The GPS constellation that users around the world depend upon for navigation, timing synchronization, and a wide range of derived applications is not a static infrastructure but rather a continuously managed and gradually renewed fleet. Satellites from multiple generations coexist in the constellation at any given time, and the contribution of any individual vehicle is determined not only by its technical specifications but by its position in the orbital geometry. A single GPS satellite failure or degradation can affect coverage quality in certain regions, which is why constellation management — including decisions about when to maneuver, retire, or replace individual satellites — is a continuous operational concern.

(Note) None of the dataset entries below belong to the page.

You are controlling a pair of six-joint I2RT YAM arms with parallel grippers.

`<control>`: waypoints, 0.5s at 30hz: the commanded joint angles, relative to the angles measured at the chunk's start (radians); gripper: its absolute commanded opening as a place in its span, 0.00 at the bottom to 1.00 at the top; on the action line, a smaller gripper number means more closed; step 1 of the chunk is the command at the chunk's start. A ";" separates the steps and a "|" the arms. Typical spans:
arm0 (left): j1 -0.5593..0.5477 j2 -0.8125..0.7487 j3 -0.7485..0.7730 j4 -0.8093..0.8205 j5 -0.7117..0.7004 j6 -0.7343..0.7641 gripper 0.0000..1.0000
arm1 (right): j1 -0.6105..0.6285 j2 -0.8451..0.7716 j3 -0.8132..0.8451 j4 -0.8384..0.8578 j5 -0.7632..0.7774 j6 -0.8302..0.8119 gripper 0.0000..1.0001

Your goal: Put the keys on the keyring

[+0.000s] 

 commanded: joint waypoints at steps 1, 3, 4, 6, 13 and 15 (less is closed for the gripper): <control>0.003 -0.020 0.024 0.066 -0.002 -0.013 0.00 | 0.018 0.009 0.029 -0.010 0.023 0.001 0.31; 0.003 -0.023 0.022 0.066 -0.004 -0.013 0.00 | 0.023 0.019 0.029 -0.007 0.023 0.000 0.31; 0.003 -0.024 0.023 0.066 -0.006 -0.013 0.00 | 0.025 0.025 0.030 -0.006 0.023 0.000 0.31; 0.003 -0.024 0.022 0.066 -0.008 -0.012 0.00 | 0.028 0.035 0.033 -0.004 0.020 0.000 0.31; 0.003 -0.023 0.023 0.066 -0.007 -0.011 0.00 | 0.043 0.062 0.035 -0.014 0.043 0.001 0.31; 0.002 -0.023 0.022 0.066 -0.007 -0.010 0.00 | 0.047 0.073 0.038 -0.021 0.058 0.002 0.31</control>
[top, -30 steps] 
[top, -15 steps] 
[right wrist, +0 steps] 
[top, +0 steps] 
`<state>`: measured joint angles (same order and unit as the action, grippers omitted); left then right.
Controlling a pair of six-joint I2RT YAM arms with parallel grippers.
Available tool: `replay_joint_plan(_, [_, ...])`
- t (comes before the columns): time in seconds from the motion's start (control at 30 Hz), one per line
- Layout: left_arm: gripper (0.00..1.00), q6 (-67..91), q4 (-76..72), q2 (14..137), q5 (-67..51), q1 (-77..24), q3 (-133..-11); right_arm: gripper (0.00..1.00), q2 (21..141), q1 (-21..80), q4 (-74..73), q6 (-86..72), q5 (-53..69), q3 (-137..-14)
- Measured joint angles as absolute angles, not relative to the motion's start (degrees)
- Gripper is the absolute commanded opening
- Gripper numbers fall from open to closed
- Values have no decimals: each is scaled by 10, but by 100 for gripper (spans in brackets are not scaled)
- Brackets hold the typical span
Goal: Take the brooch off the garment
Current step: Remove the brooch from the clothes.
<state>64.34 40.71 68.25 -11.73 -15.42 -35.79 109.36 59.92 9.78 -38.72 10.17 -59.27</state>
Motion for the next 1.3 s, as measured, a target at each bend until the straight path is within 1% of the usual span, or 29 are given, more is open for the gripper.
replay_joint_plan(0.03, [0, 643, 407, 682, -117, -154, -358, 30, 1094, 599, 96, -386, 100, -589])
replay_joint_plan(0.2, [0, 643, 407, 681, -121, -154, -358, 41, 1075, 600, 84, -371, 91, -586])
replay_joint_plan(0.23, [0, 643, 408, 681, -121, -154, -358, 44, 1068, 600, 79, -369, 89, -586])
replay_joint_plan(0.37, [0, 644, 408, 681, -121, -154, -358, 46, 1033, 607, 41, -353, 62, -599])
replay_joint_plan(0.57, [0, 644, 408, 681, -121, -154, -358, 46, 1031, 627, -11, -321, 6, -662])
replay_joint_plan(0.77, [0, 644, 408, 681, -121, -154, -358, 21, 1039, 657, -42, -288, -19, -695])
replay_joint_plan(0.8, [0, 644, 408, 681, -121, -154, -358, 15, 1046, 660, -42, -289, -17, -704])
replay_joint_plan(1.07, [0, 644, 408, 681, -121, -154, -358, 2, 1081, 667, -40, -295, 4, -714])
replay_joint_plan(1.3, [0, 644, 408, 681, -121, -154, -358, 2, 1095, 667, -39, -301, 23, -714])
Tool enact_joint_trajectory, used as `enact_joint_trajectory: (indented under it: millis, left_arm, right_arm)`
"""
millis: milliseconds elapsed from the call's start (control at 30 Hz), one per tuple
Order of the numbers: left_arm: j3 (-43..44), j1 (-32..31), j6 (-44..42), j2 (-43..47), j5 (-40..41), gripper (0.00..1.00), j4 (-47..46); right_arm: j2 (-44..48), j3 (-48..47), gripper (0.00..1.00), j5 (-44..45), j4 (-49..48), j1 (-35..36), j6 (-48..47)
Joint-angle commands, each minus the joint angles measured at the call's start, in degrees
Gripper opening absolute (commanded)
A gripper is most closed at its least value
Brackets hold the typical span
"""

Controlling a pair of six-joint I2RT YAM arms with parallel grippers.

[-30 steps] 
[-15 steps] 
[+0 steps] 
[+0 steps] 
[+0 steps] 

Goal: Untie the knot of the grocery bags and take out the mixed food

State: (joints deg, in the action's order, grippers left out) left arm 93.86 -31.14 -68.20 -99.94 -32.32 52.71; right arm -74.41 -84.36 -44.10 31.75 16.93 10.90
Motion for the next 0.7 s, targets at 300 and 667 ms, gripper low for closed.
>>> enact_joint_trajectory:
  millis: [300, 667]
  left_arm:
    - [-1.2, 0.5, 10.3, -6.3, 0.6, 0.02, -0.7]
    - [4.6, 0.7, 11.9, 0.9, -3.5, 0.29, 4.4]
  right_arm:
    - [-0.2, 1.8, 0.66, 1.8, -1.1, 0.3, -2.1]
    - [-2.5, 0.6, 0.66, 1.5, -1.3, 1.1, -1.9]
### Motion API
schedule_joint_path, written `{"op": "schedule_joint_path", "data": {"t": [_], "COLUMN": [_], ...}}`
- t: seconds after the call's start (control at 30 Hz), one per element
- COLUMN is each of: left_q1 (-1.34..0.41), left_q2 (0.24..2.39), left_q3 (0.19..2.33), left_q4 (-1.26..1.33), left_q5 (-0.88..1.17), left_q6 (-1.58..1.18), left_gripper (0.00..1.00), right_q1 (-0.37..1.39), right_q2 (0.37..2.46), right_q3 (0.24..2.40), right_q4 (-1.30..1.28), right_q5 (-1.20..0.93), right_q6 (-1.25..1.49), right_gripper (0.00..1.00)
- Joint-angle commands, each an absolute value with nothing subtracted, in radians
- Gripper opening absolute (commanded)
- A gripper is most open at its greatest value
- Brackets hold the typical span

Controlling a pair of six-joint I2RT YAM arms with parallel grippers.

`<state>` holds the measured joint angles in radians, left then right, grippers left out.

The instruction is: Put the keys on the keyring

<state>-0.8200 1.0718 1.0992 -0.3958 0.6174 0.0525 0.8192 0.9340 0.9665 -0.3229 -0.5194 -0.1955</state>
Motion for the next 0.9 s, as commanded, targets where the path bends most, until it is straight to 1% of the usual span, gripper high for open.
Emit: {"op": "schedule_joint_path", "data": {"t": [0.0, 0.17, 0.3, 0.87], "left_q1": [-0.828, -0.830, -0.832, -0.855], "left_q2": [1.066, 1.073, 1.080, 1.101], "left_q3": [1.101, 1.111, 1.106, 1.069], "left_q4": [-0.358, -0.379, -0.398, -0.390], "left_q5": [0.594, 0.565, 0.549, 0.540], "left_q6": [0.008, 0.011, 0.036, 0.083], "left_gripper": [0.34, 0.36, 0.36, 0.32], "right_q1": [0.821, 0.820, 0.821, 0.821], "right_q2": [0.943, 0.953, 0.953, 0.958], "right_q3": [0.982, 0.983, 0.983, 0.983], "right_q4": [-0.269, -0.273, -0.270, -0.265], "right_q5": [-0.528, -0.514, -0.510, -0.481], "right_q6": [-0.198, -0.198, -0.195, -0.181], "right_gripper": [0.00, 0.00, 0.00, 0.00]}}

As one of the older assets remaining in the GPS constellation based on its 2004 launch date, GPS BIIR-13 represents the kind of long-lived operational asset that characterizes well-engineered government spacecraft programs. Whether it remains actively contributing to the navigation solution or has been placed in a reserve status is not confirmed in the publicly available tracking data. Regardless of its precise current role, its two decades in orbit reflect the durability of the Block IIR design and the careful stewardship of the GPS fleet by its operators. Its presence in the NORAD catalog as an active, tracked payload confirms that it has not decayed or reentered the atmosphere, and it continues to be monitored as part of the broader space object surveillance mission that supports both spaceflight safety and operational continuity of the GPS system.